Now you can start the development server with npx vite and visit http://localhost:3000/ to see the result. Your server will be reloaded when you make any changes to the code.

You can build your server application for production with npx vite build --ssr and start it with node dist/server.

Lazy loading handlers

One of the most important advantages of Vite is its on-demand nature: Modules are only transpiled when they are actually used. By default, @vavite-giacomorebonato/reloader reloads your server entry every time one of its dependencies changes. Since the server entry is the the root of the dependency tree, this means any change in your server-side code will trigger a full reload. Although it works, it doesn't tap into the full potential of Vite.

A typical Node.js server application lifecycle consists of two phases. The first is the initialization phase where you create and configure your server instance and the second is the request listening phase where the application services incoming requests as they come in. Typically, the initialization code changes less often and request listeners change more often and more granularly.

@vavite-giacomorebonato/reloader can be used to lazy load request handlers to avoid re-executing the initialization code unnecessarily: If you set the configuration option reloadOn to "static-deps-change" (instead of the default "any-change"), @vavite-giacomorebonato/reloader will not reload the server entry when its dynamically imported dependencies change.
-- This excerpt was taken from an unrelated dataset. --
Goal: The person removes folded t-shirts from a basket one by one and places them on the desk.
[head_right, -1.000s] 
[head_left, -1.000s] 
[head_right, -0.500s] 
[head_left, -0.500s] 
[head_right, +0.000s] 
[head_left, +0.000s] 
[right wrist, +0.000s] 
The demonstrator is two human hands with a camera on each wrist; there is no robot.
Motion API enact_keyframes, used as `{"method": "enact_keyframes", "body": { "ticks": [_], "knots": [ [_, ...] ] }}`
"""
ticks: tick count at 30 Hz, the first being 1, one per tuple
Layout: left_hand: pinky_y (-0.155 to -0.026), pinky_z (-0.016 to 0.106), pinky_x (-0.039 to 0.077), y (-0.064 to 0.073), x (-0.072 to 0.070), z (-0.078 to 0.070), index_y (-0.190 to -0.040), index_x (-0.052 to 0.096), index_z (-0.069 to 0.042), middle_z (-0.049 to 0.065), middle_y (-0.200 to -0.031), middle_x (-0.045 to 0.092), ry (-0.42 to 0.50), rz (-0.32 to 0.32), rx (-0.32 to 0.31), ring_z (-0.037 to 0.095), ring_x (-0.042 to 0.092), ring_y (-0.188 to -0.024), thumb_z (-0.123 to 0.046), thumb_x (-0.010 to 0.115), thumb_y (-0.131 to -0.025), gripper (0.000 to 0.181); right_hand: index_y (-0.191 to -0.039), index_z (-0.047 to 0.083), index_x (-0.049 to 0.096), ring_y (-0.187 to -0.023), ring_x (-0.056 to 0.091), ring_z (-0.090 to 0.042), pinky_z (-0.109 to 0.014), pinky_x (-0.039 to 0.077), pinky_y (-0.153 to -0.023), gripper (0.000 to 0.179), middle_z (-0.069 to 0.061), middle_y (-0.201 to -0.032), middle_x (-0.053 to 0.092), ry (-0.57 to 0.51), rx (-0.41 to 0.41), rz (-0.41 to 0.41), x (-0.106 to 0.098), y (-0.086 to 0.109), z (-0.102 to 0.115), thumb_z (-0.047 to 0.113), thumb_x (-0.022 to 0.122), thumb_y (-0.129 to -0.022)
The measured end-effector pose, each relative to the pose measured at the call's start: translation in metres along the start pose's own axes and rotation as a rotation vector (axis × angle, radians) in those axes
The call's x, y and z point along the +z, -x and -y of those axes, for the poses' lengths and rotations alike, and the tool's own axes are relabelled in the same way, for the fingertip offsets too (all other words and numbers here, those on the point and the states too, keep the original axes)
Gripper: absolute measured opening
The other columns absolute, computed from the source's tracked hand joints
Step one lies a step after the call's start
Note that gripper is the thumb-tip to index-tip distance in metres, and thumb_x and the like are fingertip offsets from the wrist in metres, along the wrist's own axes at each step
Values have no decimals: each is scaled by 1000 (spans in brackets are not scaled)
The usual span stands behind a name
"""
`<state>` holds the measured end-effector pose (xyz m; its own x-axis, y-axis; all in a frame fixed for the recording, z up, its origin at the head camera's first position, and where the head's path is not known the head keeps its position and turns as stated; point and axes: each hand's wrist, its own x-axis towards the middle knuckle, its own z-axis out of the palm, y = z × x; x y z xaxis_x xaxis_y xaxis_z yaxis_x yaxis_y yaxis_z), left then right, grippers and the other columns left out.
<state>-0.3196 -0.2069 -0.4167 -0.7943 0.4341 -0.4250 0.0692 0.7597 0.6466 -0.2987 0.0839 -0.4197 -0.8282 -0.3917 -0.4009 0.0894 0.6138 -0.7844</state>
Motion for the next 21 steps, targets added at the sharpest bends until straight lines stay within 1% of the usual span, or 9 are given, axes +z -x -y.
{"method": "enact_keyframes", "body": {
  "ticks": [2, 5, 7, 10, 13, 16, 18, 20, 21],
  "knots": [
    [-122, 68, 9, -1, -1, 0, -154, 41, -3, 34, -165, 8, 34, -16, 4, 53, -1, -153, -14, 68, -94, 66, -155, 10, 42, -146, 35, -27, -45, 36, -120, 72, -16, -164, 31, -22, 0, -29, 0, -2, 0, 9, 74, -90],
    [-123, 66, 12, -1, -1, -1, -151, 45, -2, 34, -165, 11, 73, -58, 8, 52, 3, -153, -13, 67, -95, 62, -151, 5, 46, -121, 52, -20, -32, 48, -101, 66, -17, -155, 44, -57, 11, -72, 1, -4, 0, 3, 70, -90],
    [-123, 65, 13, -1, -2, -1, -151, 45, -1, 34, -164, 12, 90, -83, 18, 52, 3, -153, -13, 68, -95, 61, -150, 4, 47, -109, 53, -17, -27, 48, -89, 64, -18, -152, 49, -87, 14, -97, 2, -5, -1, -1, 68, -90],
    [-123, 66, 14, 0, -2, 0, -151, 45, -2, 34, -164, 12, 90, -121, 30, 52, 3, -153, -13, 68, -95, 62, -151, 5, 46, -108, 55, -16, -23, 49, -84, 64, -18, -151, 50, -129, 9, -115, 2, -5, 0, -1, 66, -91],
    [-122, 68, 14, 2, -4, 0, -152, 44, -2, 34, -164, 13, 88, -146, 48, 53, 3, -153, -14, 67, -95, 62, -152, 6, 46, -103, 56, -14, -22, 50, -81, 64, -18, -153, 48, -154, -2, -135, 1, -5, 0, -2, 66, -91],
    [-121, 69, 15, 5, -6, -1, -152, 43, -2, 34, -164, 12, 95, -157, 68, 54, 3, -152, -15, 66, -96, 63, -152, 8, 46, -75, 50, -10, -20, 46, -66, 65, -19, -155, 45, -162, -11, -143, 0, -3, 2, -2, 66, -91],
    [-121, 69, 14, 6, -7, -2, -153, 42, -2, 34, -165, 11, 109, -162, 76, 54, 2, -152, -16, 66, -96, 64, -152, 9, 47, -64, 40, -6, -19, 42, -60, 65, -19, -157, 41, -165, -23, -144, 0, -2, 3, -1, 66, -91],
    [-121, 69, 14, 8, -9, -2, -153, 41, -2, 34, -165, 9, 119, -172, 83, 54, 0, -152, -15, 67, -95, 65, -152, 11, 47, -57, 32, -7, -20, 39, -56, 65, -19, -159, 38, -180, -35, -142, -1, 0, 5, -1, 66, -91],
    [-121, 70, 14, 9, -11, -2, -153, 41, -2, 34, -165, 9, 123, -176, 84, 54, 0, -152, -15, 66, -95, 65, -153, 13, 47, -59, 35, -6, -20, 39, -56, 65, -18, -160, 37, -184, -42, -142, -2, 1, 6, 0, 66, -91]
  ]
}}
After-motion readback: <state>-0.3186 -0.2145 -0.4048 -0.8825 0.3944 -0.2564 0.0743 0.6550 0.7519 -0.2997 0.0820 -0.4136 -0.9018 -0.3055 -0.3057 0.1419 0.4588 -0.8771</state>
For example, if you have an Express route listener like this:

import routeHandler from "./route-handler";

app.get("/my-route", routeHandler);

You can avoid re-executing your initialization code by refactoring it like this:

app.get("/my-route", async (req, res, next) => {
  // Omitting error handling for clarity
  const routeHandler = (await import("./route-handler")).default;
  routeHandler(req, res, next);
});

This way, changes to your route handlers will not force a server reload and your route handler will only be transpiled and loaded when a request to the path "/my-route" comes in, greatly improving development-time performance.

If this lazy loading pattern feels too wordy, you can refactor it into a function suitable for your server framework. One possible implementation for Express could be:

function lazy(
  importer: () => Promise<{ default: RequestHandler }>,
): RequestHandler {
  return async (req, res, next) => {
    try {
      const routeHandler = (await importer()).default;
      routeHandler(req, res, next);
    } catch (err) {
      next(err);
    }
  };
}

// When reloadOn option is set to "static-deps-change",
// changes to the route handlers will not trigger a reload.
app.get(
  "/foo",
  lazy(() => import("./routes/foo")),
);
app.get(
  "/bar",
  lazy(() => import("./routes/bar")),
);
app.get(
  "/baz",
  lazy(() => import("./routes/baz")),
);

Options

entry: string = "/server"

Server entry. The default value "/server" will resolve to server.js, server.ts etc. in your project root.

reloadOn: "any-change" | "static-deps-change" = "any-change"

When to reload the server. "any-change" reloads every time any of the dependencies of the server entry changes. "static-deps-change" only reloads when statically imported dependencies change, dynamically imported dependencies are not tracked.

serveClientAssetsInDev: boolean = false

Whether to serve client assets in development mode. Enable when developing full-stack applications.

TODO: Currently HTML files are not served regardless of this setting. An option to enable it is being considered.

Other considerations

Unlike solutions like nodemon which restarts the whole server process on file changes, @vavite-giacomorebonato/reloader only re-executes the server entry in the same process which may cause global state to leak from old to new server instances. Since this is a novel approach, we don't know whether it will cause adverse effects on the internal operations of server frameworks.